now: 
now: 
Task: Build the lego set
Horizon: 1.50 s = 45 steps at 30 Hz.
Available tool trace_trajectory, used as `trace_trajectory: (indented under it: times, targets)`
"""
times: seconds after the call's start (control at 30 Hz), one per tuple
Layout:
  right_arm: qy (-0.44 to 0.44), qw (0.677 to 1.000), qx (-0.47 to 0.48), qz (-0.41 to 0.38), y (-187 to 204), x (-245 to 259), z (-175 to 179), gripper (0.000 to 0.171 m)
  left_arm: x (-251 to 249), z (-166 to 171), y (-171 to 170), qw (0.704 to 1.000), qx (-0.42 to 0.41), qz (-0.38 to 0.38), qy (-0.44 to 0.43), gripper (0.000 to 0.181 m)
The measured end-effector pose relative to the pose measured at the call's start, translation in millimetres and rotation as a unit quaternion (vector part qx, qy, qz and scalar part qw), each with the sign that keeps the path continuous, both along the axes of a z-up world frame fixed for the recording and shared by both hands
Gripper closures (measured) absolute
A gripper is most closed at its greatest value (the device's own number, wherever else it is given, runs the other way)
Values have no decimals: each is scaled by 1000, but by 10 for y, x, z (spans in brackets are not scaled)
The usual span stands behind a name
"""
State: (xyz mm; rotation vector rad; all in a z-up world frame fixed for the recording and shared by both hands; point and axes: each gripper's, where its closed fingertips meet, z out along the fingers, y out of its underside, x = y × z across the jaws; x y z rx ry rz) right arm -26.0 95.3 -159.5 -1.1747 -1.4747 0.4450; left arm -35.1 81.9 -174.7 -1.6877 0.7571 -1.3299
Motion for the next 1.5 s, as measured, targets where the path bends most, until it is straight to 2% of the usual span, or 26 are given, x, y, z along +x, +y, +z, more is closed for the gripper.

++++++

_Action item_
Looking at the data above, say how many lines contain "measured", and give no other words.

_Exercise solution_
3